▶ [Description of the task]:
A line qualifies if it holds the string "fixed". Copy every qualifying line from the records.

Input for this task START

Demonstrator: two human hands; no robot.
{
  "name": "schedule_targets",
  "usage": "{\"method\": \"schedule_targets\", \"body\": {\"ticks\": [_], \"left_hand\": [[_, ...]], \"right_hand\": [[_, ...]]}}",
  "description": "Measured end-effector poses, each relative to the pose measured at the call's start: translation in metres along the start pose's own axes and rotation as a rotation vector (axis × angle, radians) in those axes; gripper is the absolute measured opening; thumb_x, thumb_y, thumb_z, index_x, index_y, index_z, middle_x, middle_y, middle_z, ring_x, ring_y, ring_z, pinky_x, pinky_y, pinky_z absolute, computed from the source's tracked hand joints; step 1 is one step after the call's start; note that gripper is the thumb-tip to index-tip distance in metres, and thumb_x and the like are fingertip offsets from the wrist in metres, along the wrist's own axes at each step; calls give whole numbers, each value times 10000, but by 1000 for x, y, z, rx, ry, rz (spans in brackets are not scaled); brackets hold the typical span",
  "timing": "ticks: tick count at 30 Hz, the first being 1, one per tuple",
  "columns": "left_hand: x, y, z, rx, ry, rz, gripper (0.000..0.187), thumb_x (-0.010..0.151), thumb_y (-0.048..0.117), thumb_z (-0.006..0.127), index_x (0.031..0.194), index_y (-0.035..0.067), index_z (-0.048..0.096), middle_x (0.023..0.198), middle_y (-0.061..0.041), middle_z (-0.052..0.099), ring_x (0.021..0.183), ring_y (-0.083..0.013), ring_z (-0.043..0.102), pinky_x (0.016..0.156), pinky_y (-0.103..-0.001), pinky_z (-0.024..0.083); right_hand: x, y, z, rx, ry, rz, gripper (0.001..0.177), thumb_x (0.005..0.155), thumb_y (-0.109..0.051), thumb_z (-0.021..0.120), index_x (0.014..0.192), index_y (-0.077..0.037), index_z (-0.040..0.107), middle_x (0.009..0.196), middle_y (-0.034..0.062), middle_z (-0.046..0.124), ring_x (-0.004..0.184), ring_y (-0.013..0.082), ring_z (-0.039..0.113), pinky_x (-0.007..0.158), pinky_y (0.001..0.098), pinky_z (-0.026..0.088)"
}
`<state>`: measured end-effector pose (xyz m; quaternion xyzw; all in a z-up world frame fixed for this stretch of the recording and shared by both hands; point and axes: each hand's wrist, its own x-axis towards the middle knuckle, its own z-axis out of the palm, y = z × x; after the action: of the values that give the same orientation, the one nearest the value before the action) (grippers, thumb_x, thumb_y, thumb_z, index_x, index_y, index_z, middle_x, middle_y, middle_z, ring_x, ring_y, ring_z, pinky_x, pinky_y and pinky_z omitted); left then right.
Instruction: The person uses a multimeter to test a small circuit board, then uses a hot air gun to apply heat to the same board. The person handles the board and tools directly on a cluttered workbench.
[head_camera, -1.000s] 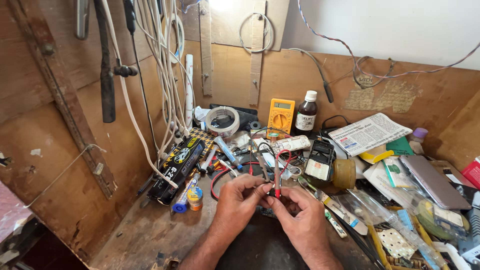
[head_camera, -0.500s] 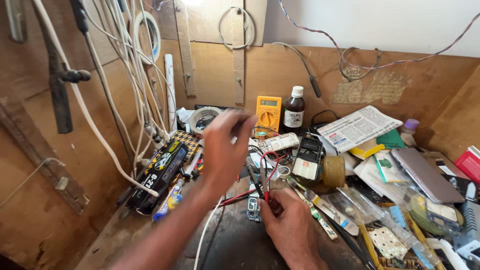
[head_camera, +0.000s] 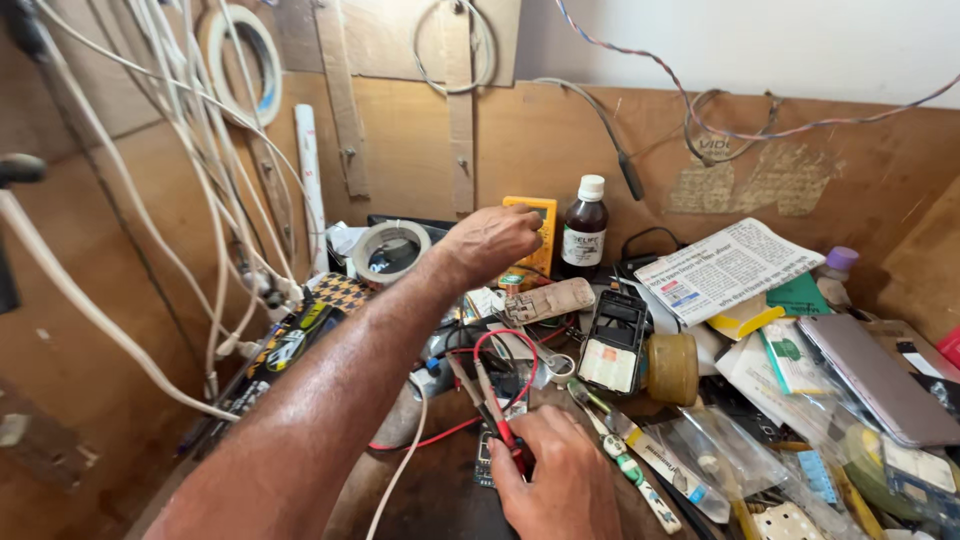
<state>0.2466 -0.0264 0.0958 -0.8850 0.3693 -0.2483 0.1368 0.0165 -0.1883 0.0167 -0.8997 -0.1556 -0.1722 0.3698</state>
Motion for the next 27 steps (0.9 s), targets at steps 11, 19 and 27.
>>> {"method": "schedule_targets", "body": {"ticks": [11,19,27], "left_hand": [[4,-10,16,65,138,215,56,807,72,672,829,93,720,999,-70,646,1009,-244,624,878,-354,545],[6,-7,30,145,140,190,66,788,73,693,838,79,736,979,-64,659,972,-226,635,837,-334,573],[10,-4,36,168,121,178,101,767,74,702,860,95,736,973,-54,661,969,-222,629,834,-341,568]], "right_hand": [[8,-3,2,-36,-49,40,241,754,-237,767,956,-107,740,885,117,669,836,324,670,731,481,513],[9,-11,-1,-50,-63,45,272,756,-221,756,995,-93,740,926,113,677,888,314,669,765,471,515],[9,-16,-5,-48,-113,140,268,768,-221,748,1007,-98,736,937,103,670,907,290,667,786,460,510]]}}
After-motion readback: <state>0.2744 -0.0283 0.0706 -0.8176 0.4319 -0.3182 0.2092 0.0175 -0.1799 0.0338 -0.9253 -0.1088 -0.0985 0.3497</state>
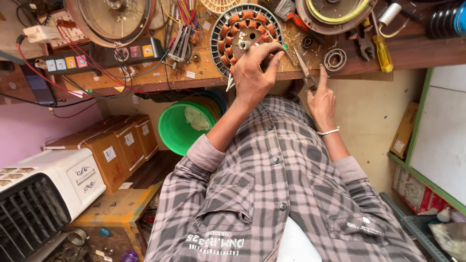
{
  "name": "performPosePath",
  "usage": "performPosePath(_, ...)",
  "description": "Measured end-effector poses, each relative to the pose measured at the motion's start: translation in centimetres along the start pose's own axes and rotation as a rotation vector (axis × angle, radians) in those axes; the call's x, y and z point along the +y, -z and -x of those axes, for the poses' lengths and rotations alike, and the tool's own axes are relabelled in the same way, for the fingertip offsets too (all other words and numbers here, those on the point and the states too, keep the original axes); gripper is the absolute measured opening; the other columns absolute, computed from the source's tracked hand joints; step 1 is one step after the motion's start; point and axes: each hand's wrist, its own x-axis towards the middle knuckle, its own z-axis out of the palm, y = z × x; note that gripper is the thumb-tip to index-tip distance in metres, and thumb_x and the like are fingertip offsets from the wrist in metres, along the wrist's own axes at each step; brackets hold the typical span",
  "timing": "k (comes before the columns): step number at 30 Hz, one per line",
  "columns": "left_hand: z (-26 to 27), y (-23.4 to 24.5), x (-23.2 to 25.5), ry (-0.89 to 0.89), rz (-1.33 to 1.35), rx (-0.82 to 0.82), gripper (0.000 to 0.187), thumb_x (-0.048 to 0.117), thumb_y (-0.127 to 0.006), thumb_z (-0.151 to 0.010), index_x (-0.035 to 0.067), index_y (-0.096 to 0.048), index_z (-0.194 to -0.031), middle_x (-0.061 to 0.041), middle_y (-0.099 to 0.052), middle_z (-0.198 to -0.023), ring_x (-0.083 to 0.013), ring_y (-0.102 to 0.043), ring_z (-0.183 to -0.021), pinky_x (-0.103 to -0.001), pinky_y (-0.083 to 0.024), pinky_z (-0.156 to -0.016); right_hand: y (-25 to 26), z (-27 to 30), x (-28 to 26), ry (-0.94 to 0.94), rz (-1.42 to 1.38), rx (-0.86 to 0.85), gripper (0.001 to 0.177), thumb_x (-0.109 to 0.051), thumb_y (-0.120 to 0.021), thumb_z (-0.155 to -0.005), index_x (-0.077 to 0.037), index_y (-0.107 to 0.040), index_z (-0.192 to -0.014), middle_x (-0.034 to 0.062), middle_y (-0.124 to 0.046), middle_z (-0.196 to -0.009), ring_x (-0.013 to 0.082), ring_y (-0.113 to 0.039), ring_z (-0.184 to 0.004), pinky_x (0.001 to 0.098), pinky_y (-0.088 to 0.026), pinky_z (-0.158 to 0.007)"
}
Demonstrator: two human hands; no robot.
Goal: The person works on an electrical motor stator, stripping and twisting wires, and using pliers to manipulate connections. The task involves handling multiple colored wires and tools on a cluttered workbench.
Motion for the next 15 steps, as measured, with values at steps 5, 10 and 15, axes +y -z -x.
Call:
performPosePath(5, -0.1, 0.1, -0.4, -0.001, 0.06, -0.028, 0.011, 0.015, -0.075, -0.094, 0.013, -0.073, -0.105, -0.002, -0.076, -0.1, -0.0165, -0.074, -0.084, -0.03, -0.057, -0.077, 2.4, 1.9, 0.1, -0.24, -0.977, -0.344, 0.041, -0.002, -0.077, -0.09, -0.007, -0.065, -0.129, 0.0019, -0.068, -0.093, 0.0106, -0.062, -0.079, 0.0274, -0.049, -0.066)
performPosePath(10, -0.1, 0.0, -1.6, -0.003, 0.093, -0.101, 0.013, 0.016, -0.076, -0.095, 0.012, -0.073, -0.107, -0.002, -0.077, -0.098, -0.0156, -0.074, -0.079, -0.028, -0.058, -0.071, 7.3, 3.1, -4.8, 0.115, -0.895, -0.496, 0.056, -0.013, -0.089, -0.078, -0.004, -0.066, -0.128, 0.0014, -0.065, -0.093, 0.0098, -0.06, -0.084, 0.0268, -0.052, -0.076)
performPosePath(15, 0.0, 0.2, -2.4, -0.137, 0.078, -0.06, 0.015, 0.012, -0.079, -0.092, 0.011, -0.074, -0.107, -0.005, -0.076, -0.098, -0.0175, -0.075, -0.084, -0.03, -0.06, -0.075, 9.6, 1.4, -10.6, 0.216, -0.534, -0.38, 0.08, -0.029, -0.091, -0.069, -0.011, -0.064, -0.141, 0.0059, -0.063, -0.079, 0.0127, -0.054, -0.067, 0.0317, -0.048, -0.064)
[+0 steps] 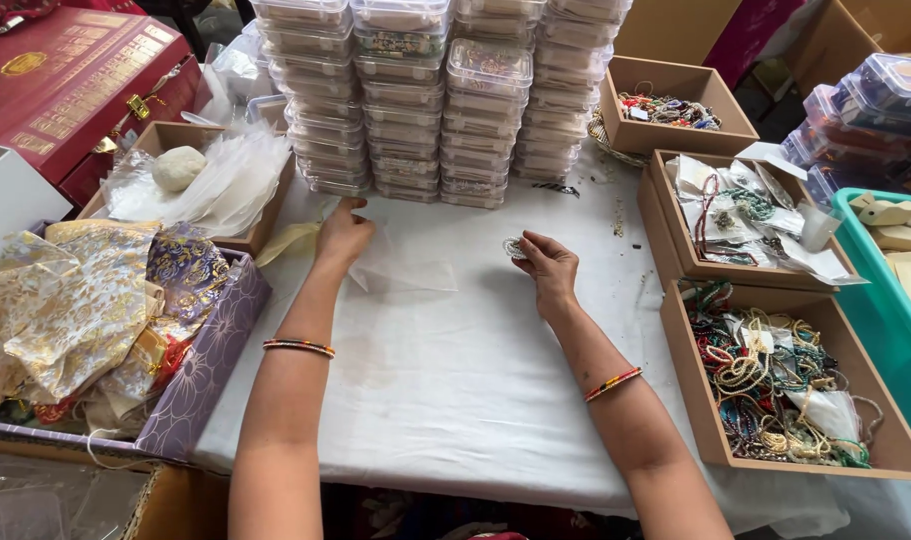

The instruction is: The person folds a small piece of patterned fabric, places it into a clear plastic container, and stacks it with others. They then pick up a beaded necklace, coil it, place it into a small plastic bag, and wrap it in fabric before placing it into another container. Finally, they handle a tangled string of beads, separating and coiling it.

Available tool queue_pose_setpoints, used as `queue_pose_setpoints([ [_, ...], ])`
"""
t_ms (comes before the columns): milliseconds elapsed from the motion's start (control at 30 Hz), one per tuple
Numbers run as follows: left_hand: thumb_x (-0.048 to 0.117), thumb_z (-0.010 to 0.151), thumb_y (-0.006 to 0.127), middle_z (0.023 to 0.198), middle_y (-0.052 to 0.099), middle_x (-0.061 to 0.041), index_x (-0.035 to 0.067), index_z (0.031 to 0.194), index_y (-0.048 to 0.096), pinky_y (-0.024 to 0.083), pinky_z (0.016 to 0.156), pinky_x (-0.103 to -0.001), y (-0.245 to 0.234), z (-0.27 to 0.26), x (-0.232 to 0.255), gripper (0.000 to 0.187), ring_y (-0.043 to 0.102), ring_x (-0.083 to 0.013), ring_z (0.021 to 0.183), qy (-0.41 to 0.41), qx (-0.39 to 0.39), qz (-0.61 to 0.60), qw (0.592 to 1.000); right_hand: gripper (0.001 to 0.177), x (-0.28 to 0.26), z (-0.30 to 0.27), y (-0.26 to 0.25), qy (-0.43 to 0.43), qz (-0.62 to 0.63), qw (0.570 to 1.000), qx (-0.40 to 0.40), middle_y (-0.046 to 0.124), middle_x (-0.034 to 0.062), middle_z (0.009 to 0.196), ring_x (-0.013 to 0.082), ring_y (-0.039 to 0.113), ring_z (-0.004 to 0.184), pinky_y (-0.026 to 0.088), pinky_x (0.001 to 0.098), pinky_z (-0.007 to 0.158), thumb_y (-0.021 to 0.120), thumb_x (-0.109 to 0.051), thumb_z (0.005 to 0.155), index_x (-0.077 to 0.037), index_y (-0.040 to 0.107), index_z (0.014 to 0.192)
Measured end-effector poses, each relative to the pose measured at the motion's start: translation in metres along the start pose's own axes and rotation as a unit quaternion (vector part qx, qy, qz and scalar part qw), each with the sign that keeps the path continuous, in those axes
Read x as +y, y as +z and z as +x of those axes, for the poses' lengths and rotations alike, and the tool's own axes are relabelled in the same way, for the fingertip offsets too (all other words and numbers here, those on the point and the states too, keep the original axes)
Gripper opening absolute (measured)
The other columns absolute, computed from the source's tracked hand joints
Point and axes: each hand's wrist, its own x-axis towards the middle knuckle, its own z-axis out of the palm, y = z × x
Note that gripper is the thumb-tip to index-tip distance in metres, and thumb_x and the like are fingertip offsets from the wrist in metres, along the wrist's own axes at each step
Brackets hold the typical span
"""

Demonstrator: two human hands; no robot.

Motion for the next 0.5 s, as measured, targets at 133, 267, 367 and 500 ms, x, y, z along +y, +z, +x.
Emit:
queue_pose_setpoints([
  [133,0.022,0.1,0.057,0.12,0.075,-0.011,0.014,0.13,0.069,0.053,0.1,-0.042,-0.015,-0.015,0.012,0.034,0.07,-0.0277,0.113,0.075,0.103,0.135,0.983,0.026,0.002,0.0,0.002,0.002,-0.017,1.0,-0.013,0.076,0.0098,0.1,0.0171,0.073,0.089,0.066,0.033,0.081,0.074,-0.01,0.093,0.001,0.073,0.117],
  [267,0.024,0.085,0.077,0.132,0.066,-0.014,0.009,0.128,0.066,0.045,0.102,-0.051,-0.02,-0.061,0.077,0.047,0.058,-0.0372,0.123,0.279,0.19,0.261,0.904,0.026,-0.01,-0.011,0.01,0.01,-0.064,0.998,-0.008,0.077,0.0095,0.102,0.0162,0.075,0.092,0.067,0.0318,0.084,0.072,-0.012,0.094,-0.002,0.073,0.118],
  [367,0.05,0.085,0.083,0.135,0.064,-0.009,0.016,0.131,0.063,0.039,0.112,-0.055,-0.013,-0.07,0.088,0.06,0.056,-0.0287,0.127,0.261,-0.017,0.299,0.918,0.025,-0.012,-0.012,0.012,0.011,-0.072,0.997,-0.011,0.077,0.01,0.102,0.0162,0.075,0.092,0.067,0.0318,0.083,0.072,-0.011,0.094,-0.002,0.073,0.118],
  [500,0.042,0.059,0.095,0.139,0.061,-0.005,0.029,0.134,0.065,0.027,0.111,-0.063,-0.003,-0.062,0.064,0.081,0.049,-0.0298,0.133,0.279,-0.237,0.38,0.849,0.025,-0.008,-0.01,0.01,0.009,-0.062,0.998,-0.019,0.077,0.0096,0.101,0.0163,0.075,0.091,0.067,0.0317,0.081,0.073,-0.011,0.093,-0.002,0.074,0.116],
])
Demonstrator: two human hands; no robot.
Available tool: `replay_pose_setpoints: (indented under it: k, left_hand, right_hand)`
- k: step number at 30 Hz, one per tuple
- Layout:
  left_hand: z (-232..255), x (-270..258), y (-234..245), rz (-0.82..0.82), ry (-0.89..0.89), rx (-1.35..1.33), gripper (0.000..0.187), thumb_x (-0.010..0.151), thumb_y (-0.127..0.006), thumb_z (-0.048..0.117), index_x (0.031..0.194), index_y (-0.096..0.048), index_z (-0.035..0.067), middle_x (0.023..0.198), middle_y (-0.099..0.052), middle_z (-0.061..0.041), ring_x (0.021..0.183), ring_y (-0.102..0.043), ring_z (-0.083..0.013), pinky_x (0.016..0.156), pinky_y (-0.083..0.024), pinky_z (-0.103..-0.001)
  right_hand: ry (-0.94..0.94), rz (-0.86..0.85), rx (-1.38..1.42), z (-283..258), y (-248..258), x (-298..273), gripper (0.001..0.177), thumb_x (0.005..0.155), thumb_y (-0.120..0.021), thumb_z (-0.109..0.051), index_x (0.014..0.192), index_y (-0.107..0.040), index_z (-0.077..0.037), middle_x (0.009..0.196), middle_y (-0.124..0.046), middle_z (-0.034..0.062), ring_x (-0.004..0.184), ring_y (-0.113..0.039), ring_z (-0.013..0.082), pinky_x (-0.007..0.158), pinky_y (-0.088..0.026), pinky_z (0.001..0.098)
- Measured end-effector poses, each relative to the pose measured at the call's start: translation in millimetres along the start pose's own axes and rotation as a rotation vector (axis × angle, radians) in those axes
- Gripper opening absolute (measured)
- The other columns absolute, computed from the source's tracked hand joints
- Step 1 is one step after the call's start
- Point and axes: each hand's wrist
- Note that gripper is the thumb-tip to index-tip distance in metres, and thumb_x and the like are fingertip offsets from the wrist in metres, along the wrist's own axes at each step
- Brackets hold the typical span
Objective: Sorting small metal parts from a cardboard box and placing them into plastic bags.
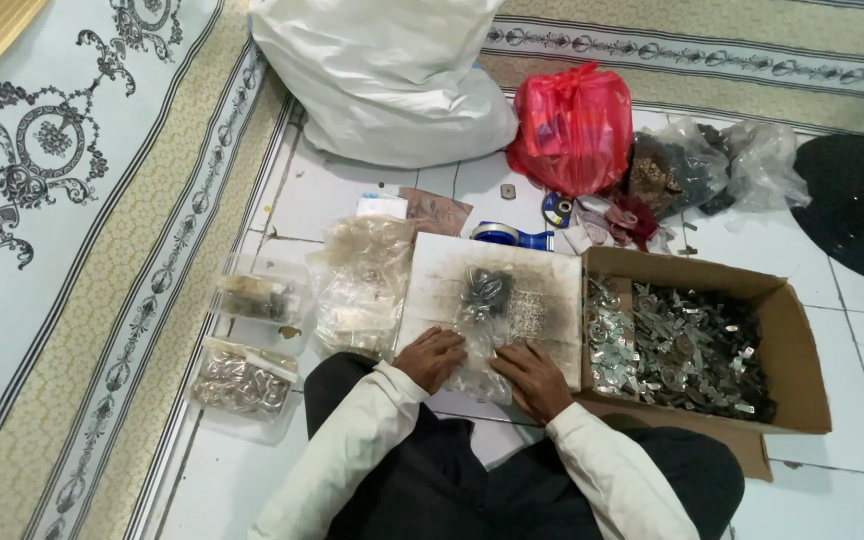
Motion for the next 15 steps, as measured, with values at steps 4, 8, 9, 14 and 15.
replay_pose_setpoints:
  k: [4,8,9,14,15]
  left_hand:
    - [19.0,17.6,27.3,-0.020,-0.019,0.025,0.037,0.097,-0.053,0.029,0.133,-0.062,0.024,0.137,-0.063,-0.007,0.129,-0.060,-0.0314,0.115,-0.039,-0.049]
    - [34.9,50.2,61.0,-0.210,0.048,0.159,0.106,0.061,-0.073,0.012,0.159,-0.035,0.021,0.158,-0.040,-0.014,0.144,-0.042,-0.0358,0.119,-0.031,-0.050]
    - [35.8,56.2,66.7,-0.358,0.093,0.211,0.124,0.052,-0.078,0.011,0.164,-0.023,0.018,0.167,-0.027,-0.016,0.151,-0.031,-0.0370,0.122,-0.025,-0.052]
    - [18.6,78.5,69.6,-0.593,0.072,0.262,0.145,0.050,-0.086,0.037,0.167,-0.004,0.014,0.171,-0.014,-0.016,0.156,-0.021,-0.0347,0.125,-0.018,-0.054]
    - [12.0,77.7,64.3,-0.665,0.070,0.251,0.145,0.053,-0.083,0.052,0.166,-0.002,0.013,0.172,-0.013,-0.015,0.157,-0.018,-0.0333,0.126,-0.015,-0.055]
  right_hand:
    - [-0.022,0.010,-0.011,-15.5,12.8,10.8,0.067,0.079,-0.064,-0.010,0.144,-0.056,-0.024,0.152,-0.053,0.0083,0.139,-0.051,0.0280,0.120,-0.031,0.0519]
    - [-0.049,-0.027,-0.157,-30.5,48.8,47.9,0.105,0.066,-0.076,-0.012,0.162,-0.034,-0.020,0.164,-0.033,0.0210,0.148,-0.037,0.0377,0.121,-0.027,0.0528]
    - [-0.099,-0.060,-0.189,-36.6,64.8,62.5,0.105,0.070,-0.075,-0.009,0.164,-0.029,-0.020,0.165,-0.029,0.0245,0.149,-0.034,0.0428,0.119,-0.029,0.0559]
    - [-0.100,-0.324,-0.193,-6.3,45.8,76.9,0.130,0.062,-0.081,-0.036,0.169,-0.008,-0.020,0.171,-0.014,0.0205,0.154,-0.022,0.0416,0.121,-0.022,0.0592]
    - [-0.104,-0.457,-0.121,1.0,38.8,76.0,0.140,0.059,-0.081,-0.056,0.169,-0.004,-0.017,0.172,-0.011,0.0195,0.154,-0.021,0.0418,0.121,-0.020,0.0619]
Point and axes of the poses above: each hand's wrist, its own x-axis towards the middle knuckle, its own y-axis out of the back of the hand, z = x × y
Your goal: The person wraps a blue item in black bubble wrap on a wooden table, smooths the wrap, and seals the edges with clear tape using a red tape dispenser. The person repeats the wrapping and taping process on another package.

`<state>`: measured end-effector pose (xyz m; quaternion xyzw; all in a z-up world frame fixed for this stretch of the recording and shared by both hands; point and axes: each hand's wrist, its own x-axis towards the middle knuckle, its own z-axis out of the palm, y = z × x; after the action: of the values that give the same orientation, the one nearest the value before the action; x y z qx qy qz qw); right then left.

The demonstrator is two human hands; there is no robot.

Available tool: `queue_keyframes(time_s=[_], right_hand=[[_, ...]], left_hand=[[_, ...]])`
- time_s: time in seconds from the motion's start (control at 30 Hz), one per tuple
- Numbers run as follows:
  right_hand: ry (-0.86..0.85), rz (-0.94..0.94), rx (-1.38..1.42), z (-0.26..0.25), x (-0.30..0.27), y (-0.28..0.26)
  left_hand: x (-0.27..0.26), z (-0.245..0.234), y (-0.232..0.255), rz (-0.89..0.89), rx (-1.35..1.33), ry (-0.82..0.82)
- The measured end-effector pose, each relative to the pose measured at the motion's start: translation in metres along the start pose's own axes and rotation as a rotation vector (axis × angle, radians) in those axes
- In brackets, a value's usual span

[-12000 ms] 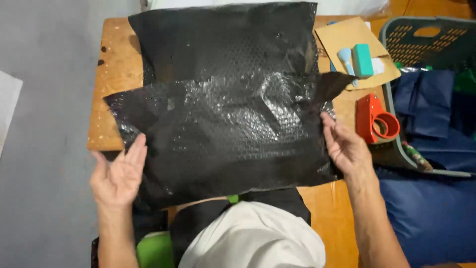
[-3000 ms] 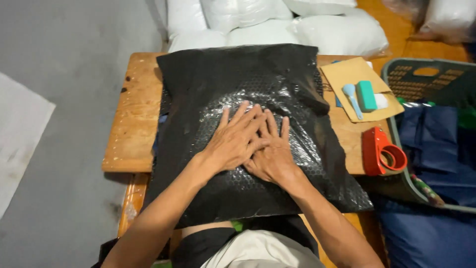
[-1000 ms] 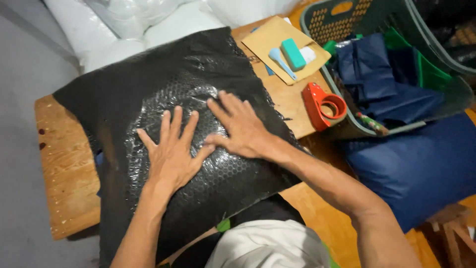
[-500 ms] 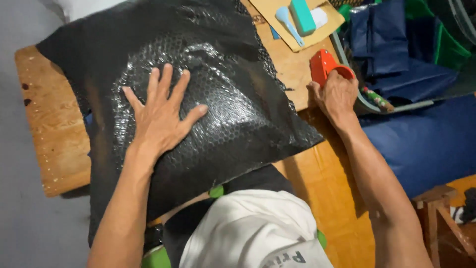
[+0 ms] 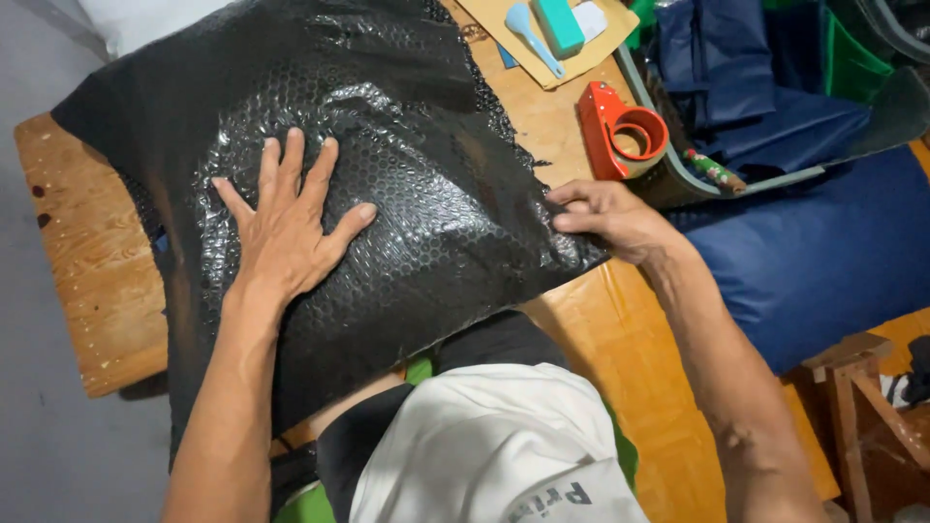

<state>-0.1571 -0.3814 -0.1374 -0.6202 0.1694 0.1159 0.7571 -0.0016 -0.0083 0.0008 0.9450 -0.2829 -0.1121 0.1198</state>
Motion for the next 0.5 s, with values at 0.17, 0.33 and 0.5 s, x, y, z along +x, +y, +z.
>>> queue_keyframes(time_s=[0.17,0.33,0.5], right_hand=[[0.115,-0.12,0.107,0.006,-0.023,-0.013],[0.608,-0.445,-0.673,-0.021,0.016,-0.015],[1.033,-0.544,-1.783,-0.078,0.079,0.017]], left_hand=[[-0.001,0.005,-0.002,0.039,0.003,0.016],[0.001,0.006,-0.002,0.032,0.016,0.023],[0.0,0.004,-0.003,0.003,0.025,0.009]])
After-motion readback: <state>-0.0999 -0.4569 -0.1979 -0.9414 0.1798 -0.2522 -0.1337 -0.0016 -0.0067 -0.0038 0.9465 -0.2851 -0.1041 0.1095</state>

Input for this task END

▶ [Output of the exercise]:
`<state>`: measured end-effector pose (xyz m; quaternion xyzw; all in a z-up world frame fixed for this stretch of the recording and shared by both hands; point and axes: each hand's wrist, its own x-axis towards the middle knuckle, its own z-axis out of the palm, y = z × x; after the action: of the values that give the same orientation, the one nearest the value before the action) (grippers, thumb_x, thumb_y, thumb_z, index_x, index_y, index_z, middle_x, middle_y, middle_z, ring_x, ring_y, ring_z, pinky_x, pinky_y and pinky_z omitted); left then right.
`<state>`: measured end-effector pose (xyz m; quaternion xyzw; all in a z-up world frame fixed for this stretch of the recording and shared by both hands; point and axes: each hand's wrist, its own x-axis towards the middle knuckle, its own z-axis out of the palm, y = z × x; after the action: of the values that give the same orientation, the one nearest the value before the action; x y z qx qy qz qw); right then left.

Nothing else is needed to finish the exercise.